CHAPTER THREE
It was the tail end of Indian summer in central Wisconsin, the eastern half of Wisconsin, between Lake Michigan and Lake Winnebago, a Saturday afternoon, on the first weekend of October in 1946. It was a memorable day, not just because it was a gloriously sunny day, a one-day surprise comeback of the distant summer that most folks had forgotten. Summer was making a final appearance in a parade of gray fall days that would not relinquish their grip for quite some time, like a kid ducking in and out of the rhythmic legs of a marching band, thinking he could upset their stride.
The sun’s rays felt unearthly good in the bubble of leafy, loamy, swirling autumn air that encased Carl’s new red 1946 Ford Super Deluxe convertible as he and Connie rode the waves of rolling pavement westward in a state of connubial bliss on Highway 151. They were headed westward out of Manitowoc on this meandering two-lane route, into the late day sun, toward Connie’s hometown of Chilton.

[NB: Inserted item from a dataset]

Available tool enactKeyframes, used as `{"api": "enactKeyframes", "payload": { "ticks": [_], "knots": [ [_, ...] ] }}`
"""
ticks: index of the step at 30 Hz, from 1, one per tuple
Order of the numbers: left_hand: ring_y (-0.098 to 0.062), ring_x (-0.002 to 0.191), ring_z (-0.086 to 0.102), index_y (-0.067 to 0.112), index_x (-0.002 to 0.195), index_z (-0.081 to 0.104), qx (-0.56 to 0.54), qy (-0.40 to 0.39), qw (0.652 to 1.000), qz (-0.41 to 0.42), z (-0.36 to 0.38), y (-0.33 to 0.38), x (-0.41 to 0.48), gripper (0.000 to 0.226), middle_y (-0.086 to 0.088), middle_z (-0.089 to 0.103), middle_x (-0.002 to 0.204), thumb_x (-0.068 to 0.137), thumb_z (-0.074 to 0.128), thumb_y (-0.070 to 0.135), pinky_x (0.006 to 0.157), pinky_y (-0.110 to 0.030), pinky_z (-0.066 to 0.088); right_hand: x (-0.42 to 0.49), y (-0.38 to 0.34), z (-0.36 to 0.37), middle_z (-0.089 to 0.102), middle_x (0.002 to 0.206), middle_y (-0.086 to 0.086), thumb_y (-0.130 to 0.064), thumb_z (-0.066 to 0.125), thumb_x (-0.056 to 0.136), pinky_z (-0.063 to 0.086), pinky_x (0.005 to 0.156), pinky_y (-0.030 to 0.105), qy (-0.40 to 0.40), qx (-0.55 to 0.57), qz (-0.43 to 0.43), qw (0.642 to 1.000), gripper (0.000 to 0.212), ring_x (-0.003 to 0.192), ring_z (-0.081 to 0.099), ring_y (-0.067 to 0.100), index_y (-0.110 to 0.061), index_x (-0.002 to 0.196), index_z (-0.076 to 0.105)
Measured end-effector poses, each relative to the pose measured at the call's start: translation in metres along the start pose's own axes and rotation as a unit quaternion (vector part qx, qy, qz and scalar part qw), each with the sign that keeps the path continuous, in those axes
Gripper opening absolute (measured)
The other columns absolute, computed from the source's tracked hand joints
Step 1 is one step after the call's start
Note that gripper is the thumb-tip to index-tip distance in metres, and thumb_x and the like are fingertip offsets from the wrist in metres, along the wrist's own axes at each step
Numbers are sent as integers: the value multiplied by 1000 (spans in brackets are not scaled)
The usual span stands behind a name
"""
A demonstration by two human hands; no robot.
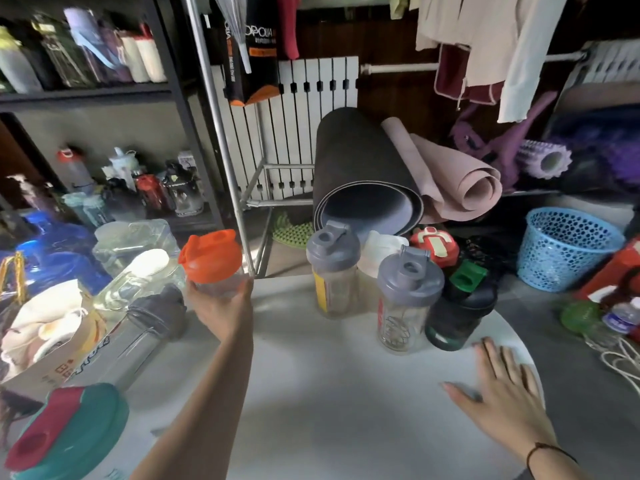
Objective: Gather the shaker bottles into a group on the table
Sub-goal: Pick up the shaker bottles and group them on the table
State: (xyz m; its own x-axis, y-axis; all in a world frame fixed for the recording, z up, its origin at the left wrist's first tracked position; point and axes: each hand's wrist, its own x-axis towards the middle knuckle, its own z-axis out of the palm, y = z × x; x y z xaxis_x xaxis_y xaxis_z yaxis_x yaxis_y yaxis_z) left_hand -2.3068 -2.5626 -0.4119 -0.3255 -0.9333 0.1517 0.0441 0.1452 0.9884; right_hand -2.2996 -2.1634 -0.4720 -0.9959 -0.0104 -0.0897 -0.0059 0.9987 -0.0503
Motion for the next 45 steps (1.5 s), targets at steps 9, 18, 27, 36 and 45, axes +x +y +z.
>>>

The drive would take them past hundreds of acres of wavy, flat cornfields, but of course, the corn had been harvested. The fields lay fallow, dotted with late summer weeds beaten down by a month of morning frosts, flowing over acres and acres of colorless dirt furrows, settled in for the first blanket of snow to put them down for the winter. An early winter was in the forecast, although the farmers didn’t need to hear it from the weatherman. They knew the signs. They could tell sometimes just from that dead leaf smell of the air, but for them, clues were abundant. September’s thick, dense clouds of Canadian geese had thinned noticeably in the past week. Their low altitude honking could no longer stop a conversation in mid-sentence. The migration wasn’t over, but it was down to single v formations, one after another, unlike the previous weeks that had a v on top of a v on top of a v, with so many layers of v formations that the sun strobed with their passage.
Something fiercely cold was coming, and the birds knew it, although all it took, really, was a farmer’s glance at the tree lines beyond the fields to see that most of the leaves were already gone, their glorious days of color but a memory. They had been knocked off their branches by cold streams of air flowing out of the Canadian tundra far to the north. Winter was coming to Wisconsin early, and it would be big.
Connie and Carl drove by the stark fields with the ragtop down, soaking in the warmth of the late afternoon sunshine and feeling a sense of inner peace that only comes from being with a person one is deeply in love with and whose love is infused with an indescribable contentment from knowing that it is mutual. They were a sublimely happy couple.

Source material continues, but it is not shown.